Euro NCAP has announced safety ratings for three new “trendy” crossovers: the (LHD only) Nio EL6, the redesigned Toyota C-HR and Honda’s CR-V.

Nio already has a wide range of models sold in Scandinavia and Germany and its ES8, ET7, ET5, and EL7 all previously achieved a five star rating. The EL6 achieved likewise.

The EL6, like other NIO models, uses a camera, radar, and lidar to sense objects around it, to avoid or mitigate accidents.

“This is cutting edge, yet pricey, technology that is now employed in only a few vehicles,” Euro NCAP said.

“The EL6’s automated emergency braking (AEB) system performs effectively with respect to collisions against passenger vehicles and is good at protecting against vulnerable road users, but not in oncoming and overtaking motorcyclist scenarios.”

The Toyota C-HR also rated five stars like its predecessor in 2017.

Euro NCAP said the C-HR’s autonomous emergency braking system “performed particularly well, earning top marks in almost every test. The standard-fit driver monitoring system is indirect, relying on steering inputs and lane position to detect indicators of drowsy driving. A more sophisticated direct eye monitoring device is available as an option but was not fitted to the test vehicle”.

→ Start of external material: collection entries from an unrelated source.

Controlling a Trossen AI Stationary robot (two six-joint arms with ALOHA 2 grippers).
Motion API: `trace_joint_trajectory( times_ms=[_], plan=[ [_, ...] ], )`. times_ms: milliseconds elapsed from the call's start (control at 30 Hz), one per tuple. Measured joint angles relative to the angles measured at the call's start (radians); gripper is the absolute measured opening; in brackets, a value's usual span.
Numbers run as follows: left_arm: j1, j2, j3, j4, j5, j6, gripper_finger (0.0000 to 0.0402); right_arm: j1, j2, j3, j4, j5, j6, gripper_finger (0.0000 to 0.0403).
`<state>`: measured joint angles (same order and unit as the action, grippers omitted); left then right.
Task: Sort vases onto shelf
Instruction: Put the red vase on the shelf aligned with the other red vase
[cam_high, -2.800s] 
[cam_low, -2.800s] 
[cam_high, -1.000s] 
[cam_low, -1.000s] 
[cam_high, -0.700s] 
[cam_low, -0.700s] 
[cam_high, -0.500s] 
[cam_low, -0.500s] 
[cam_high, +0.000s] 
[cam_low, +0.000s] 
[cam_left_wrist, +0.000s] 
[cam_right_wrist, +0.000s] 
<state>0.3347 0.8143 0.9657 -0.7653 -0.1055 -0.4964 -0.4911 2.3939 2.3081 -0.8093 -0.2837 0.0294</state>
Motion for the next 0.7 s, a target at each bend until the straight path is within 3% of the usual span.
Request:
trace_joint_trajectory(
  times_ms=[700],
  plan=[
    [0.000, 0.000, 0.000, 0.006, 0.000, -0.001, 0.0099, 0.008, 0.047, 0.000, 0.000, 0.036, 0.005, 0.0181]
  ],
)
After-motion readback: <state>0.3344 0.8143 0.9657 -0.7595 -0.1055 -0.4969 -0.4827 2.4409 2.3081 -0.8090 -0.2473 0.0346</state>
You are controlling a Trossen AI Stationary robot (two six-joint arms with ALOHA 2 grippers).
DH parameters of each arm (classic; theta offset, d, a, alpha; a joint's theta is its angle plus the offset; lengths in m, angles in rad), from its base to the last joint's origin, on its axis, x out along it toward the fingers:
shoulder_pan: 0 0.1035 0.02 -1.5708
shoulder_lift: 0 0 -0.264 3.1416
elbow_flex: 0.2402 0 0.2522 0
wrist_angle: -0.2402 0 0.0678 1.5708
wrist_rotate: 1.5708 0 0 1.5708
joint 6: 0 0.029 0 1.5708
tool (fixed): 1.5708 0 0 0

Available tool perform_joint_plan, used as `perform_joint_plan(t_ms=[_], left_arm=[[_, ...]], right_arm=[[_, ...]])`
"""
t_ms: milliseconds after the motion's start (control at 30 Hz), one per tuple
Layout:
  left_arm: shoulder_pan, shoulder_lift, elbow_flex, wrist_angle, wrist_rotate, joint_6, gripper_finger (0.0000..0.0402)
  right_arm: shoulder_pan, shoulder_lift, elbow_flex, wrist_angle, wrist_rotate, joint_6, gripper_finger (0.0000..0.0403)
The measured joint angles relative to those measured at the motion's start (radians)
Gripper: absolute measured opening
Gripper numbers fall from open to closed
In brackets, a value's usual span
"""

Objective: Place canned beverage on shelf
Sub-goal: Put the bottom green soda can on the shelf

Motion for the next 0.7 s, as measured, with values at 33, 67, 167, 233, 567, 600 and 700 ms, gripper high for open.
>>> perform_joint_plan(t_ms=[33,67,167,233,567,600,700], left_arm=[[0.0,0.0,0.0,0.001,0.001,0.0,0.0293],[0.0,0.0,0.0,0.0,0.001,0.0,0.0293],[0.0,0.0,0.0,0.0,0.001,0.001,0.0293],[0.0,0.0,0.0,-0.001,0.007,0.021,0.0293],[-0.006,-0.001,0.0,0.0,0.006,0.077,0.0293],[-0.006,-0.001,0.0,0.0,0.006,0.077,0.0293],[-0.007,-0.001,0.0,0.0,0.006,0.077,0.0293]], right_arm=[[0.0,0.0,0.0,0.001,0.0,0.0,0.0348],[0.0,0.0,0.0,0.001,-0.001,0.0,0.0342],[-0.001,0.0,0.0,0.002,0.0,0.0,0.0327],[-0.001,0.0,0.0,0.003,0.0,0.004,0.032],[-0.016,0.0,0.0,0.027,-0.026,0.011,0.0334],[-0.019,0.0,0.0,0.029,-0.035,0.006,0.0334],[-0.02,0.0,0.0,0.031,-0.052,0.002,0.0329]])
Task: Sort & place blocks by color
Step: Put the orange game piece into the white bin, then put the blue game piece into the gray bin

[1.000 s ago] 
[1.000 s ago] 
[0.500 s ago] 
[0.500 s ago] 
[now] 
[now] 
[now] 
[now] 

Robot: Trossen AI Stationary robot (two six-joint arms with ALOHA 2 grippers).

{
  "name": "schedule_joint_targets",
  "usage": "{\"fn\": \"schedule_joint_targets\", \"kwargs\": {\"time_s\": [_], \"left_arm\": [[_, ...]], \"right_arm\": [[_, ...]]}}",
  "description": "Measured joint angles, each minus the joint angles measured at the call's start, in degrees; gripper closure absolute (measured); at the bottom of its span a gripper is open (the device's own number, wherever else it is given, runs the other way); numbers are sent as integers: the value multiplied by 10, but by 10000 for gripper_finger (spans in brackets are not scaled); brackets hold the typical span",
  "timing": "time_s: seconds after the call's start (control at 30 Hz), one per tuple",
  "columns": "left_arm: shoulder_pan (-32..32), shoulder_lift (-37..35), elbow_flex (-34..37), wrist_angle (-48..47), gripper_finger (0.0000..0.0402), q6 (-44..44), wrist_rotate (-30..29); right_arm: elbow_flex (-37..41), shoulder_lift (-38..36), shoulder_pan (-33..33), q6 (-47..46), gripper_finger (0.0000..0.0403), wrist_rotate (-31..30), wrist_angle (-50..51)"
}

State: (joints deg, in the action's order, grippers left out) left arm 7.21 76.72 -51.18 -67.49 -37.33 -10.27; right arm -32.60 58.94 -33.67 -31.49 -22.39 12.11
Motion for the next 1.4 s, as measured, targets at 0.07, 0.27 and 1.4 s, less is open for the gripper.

The Honda CR-V 2.0 Hybrid rated four stars with base equipment and five with the optional Sensing 360 package. The base car has a camera and a single radar: the safety pack includes corner radars to improve Advanced Driver Assistance System (ADAS) performance in general, as well as in specific turning scenarios. The optional safety pack significantly enhanced AEB performance, particularly in terms of preventing collisions with pedestrians and vehicles.

Euro NCAO said: “It comes as no surprise that these three sophisticated cars are hitting the mark, albeit with an optional safety pack in the case of the CR-V. It is rewarding to see advanced sensing solutions such as lidar being deployed to provide ever better crash avoidance however greater focus still needs to go on the safety of other road users.

“Unfortunately, crashes cannot always be avoided, and high crashworthiness remains a critical backbone. Our post-crash inspection, which has been an essential part of our crash protection assessment since 1997, discovered weaknesses in all three vehicles, including poor airbag deployment and occupant submarining. Manufacturers should be careful not to overlook the fundamentals in their pursuit of sophisticated solutions.”